I'm having a weird issue with mutating variables in dplyr
. If I run this code:
diamonds %>%
select(cut) %>%
table()
I see this tabulation of the factors in the diamonds
dataset in R:
cut
Fair Good Very Good Premium Ideal
1610 4906 12082 13791 21551
However, if I try to change one of the names and leave the rest alone:
diamonds %>%
mutate(cut.fix = ifelse(cut == "Fair",
"Not Fair at All",
cut)) %>%
select(cut.fix) %>%
table()
It only changes the "fixed" value and everything else gets turned into numeric values:
cut.fix
2 3 4 5
4906 12082 13791 21551
Not Fair at All
1610
What is the reason for this and how can I fix it?

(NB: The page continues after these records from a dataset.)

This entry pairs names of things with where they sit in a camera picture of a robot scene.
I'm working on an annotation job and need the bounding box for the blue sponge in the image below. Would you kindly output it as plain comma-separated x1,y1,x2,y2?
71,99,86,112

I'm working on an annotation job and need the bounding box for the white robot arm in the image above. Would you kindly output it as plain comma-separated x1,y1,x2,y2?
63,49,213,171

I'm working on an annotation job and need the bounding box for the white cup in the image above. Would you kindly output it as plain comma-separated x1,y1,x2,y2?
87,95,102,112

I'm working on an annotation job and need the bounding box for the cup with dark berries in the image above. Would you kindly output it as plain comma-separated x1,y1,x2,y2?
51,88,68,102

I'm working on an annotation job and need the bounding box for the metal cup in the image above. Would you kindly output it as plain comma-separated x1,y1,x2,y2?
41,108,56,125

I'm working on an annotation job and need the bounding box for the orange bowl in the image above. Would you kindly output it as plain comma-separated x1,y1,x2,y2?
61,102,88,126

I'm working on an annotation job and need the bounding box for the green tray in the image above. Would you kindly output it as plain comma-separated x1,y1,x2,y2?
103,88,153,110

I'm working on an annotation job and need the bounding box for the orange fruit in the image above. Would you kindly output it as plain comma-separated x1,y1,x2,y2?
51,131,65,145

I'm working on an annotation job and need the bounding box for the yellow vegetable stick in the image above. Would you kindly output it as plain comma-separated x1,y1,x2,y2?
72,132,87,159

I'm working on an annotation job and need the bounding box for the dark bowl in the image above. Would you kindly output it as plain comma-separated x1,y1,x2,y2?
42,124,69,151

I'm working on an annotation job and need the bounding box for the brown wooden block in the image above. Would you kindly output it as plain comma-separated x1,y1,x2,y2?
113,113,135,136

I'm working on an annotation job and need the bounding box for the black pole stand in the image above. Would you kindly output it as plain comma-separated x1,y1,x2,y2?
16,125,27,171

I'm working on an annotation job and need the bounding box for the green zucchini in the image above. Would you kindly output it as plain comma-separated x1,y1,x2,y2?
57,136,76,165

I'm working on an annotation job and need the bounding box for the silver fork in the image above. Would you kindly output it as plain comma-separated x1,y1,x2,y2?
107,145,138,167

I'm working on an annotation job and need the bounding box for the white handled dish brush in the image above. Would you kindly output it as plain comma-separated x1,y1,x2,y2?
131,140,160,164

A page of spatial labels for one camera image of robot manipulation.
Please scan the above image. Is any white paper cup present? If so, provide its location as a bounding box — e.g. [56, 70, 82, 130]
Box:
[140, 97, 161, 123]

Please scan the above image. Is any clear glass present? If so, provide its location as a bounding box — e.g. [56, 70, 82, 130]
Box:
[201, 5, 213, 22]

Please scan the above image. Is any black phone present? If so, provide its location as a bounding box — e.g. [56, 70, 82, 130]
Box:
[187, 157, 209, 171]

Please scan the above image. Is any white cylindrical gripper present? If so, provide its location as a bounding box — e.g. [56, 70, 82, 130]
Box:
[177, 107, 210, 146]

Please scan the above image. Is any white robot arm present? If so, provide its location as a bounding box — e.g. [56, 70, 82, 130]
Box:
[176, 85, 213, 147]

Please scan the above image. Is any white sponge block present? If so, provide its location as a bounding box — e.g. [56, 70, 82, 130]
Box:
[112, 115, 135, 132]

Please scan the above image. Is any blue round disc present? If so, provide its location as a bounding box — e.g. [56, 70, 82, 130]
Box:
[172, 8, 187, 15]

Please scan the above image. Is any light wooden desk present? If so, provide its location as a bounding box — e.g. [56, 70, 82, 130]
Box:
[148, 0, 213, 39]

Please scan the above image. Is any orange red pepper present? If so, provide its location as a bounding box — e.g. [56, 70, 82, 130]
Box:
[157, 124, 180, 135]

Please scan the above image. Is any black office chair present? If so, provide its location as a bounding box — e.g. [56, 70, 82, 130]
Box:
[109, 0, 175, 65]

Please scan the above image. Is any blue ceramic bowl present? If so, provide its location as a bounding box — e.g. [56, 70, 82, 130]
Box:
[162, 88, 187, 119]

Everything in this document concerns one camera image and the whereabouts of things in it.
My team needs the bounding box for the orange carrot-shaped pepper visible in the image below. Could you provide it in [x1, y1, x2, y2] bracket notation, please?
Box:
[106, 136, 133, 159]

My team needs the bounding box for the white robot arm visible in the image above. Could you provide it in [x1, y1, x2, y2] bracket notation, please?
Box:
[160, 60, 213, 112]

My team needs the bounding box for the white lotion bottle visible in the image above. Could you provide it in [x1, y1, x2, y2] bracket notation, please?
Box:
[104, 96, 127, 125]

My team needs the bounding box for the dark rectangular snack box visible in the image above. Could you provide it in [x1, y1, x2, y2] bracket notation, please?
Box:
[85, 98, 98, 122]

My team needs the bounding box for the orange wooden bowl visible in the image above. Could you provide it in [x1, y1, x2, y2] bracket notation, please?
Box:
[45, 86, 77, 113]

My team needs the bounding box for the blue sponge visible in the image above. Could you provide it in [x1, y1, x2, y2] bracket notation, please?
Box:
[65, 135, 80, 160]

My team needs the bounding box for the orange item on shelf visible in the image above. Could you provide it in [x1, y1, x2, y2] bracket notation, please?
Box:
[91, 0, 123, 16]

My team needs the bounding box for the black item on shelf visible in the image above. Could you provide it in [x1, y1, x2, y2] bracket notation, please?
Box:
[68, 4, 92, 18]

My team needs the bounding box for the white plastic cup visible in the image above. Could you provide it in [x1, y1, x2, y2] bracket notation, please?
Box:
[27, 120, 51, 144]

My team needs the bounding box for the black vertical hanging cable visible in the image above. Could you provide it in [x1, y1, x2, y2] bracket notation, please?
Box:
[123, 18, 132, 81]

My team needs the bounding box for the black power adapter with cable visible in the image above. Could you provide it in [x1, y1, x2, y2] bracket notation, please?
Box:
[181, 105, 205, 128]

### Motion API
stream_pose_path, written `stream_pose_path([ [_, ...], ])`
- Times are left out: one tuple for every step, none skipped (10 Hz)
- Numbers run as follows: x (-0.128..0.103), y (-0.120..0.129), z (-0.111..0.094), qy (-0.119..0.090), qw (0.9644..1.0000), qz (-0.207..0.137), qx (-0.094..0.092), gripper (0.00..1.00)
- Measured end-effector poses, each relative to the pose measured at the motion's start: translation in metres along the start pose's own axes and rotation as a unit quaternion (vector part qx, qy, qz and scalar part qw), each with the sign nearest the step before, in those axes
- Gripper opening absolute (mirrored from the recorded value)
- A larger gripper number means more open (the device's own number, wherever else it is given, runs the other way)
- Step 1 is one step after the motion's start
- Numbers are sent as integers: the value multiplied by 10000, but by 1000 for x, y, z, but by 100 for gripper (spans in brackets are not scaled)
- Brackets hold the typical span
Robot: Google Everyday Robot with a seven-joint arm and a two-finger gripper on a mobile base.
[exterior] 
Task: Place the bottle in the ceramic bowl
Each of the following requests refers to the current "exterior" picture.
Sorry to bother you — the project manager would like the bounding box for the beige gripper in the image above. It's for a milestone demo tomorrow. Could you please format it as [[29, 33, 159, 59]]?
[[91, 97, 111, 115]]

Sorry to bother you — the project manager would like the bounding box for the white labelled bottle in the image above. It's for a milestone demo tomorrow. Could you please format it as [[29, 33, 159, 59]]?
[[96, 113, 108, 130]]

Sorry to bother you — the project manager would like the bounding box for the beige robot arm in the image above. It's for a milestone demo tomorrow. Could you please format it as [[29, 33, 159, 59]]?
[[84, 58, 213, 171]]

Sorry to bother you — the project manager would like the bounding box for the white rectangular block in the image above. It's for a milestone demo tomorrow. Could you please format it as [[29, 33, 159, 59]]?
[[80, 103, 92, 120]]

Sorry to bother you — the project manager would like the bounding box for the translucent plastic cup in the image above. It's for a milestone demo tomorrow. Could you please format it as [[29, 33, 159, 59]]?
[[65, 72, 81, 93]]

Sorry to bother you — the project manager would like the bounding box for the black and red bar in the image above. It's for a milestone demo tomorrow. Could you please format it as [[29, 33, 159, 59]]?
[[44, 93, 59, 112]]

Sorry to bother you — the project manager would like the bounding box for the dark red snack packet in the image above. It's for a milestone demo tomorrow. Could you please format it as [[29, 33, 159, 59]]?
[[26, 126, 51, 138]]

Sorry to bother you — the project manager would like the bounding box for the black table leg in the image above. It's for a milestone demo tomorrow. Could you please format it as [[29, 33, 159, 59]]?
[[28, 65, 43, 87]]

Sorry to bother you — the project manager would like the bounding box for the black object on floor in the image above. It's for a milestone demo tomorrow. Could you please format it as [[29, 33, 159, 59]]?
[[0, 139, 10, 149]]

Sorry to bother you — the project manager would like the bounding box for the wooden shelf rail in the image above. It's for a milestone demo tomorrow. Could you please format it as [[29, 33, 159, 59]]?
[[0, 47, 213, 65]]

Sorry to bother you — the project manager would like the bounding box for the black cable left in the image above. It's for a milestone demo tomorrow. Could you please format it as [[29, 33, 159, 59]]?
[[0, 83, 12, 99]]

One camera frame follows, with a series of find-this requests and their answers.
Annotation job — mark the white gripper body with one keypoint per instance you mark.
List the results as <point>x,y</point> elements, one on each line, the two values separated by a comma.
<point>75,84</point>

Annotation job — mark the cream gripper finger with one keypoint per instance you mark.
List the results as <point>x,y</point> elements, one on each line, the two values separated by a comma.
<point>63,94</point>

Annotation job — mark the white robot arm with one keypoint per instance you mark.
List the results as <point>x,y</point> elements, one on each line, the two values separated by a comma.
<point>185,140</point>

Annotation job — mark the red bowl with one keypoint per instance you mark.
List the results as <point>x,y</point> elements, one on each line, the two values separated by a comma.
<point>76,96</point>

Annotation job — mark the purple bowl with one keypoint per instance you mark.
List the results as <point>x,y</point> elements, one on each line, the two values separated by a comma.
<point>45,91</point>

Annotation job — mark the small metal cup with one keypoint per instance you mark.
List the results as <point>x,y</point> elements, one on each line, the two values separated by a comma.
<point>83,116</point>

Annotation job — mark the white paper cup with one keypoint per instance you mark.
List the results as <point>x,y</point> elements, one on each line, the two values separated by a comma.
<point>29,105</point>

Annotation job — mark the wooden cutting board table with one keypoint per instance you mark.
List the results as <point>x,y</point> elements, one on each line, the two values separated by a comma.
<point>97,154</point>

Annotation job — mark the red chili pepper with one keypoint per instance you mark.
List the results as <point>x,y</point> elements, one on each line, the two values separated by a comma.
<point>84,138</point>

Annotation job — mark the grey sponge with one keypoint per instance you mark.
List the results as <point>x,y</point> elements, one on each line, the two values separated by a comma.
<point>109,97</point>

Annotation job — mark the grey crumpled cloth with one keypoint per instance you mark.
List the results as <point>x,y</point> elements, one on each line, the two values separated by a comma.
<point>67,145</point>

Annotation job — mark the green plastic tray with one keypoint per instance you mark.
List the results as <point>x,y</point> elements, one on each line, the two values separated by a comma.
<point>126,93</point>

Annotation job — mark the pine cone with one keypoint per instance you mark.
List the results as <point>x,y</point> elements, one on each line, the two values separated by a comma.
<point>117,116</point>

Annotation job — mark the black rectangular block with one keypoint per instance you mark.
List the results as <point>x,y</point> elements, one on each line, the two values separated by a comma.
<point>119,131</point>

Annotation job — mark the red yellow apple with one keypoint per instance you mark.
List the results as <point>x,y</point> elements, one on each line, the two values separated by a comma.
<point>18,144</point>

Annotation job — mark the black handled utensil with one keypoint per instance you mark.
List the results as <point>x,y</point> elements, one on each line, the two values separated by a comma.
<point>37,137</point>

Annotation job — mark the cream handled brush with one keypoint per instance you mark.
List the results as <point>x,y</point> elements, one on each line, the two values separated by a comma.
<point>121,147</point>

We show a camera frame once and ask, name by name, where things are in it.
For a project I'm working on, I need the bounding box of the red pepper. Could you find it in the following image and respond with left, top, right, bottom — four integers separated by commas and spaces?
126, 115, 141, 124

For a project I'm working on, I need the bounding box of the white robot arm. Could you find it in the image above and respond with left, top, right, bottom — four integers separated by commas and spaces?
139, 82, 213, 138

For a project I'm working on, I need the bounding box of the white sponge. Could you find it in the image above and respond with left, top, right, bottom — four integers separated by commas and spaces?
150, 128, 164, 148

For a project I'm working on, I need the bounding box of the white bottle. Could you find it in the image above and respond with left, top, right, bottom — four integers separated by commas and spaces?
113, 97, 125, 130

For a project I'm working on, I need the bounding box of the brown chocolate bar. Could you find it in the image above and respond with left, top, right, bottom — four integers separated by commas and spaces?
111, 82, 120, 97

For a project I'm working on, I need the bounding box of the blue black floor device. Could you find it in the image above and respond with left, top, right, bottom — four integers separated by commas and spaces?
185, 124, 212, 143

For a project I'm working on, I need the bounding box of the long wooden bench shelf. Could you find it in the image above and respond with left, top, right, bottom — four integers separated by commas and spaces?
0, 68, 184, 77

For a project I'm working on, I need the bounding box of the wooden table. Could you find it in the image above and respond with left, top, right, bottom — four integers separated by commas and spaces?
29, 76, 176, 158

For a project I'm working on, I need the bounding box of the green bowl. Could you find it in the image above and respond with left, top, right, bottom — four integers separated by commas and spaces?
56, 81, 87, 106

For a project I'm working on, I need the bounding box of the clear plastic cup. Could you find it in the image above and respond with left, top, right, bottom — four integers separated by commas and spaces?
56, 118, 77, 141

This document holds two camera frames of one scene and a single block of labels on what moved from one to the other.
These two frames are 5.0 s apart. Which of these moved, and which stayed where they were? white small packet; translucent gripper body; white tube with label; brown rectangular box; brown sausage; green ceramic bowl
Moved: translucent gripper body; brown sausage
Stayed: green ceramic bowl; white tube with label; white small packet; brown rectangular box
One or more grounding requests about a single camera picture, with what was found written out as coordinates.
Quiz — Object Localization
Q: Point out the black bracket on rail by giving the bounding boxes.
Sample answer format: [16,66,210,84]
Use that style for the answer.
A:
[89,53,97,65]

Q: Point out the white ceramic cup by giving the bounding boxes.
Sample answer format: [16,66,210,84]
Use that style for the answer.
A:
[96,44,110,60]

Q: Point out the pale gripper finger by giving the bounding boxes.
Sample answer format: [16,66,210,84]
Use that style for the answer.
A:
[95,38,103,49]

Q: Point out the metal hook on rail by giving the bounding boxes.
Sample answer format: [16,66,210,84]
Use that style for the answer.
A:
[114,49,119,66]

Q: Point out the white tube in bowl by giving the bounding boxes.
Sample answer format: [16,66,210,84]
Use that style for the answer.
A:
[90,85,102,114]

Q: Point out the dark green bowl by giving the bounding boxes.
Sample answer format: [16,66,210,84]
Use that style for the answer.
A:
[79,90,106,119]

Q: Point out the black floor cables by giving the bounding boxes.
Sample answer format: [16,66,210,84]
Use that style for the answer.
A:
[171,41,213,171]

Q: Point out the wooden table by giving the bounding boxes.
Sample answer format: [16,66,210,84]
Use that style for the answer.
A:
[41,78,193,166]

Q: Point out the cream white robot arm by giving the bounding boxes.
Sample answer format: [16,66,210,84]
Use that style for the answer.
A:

CodePudding user response:
The warning for if_else()
is more informative in this case:
library(tidyverse)
diamonds %>%
select(cut) %>%
table()
#> .
#> Fair Good Very Good Premium Ideal
#> 1610 4906 12082 13791 21551
diamonds %>%
mutate(cut.fix = if_else(cut == "Fair",
"Not Fair at All",
cut)) %>%
select(cut.fix) %>%
table()
#> Error in `mutate()`:
#> ! Problem while computing `cut.fix = if_else(cut == "Fair", "Not Fair at
#> All", cut)`.
#> Caused by error in `if_else()`:
#> ! `false` must be a character vector, not a `ordered/factor` object.
The ifelse()
function isn't 'type safe' and it can convert/coerce values in catastrophic ways. Using the dplyr if_else()
function is safer (errors out in these cases) and you can adjust accordingly, e.g. instead of an ordered factor ("cut") you can convert "cut" to a character:
diamonds %>%
mutate(cut.fix = if_else(cut == "Fair",
"Not Fair at All",
as.character(cut))) %>%
select(cut.fix) %>%
table()
#> .
#> Good Ideal Not Fair at All Premium Very Good
#> 4906 21551 1610 13791 12082
This 'works', but as @RitchieSacramento points out, a better solution is to recode the "cut" variable and retain the factor level information, e.g. using dplyr::recode()
:
diamonds %>%
mutate(cut.fix = recode(cut, "Fair" = "Not Fair at All")) %>%
select(cut.fix) %>%
table()
#> .
#> Not Fair at All Good Very Good Premium Ideal
#> 1610 4906 12082 13791 21551
Or, the solution from @RitchieSacramento's comment above, using forcats::fct_recode()
:
diamonds %>%
mutate(cut.fix = fct_recode(cut, "Not fair at All" = "Fair" )) %>%
select(cut.fix) %>%
table()
#> .
#> Not fair at All Good Very Good Premium Ideal
#> 1610 4906 12082 13791 21551
Created on 2022-09-27 by the reprex package (v2.0.1)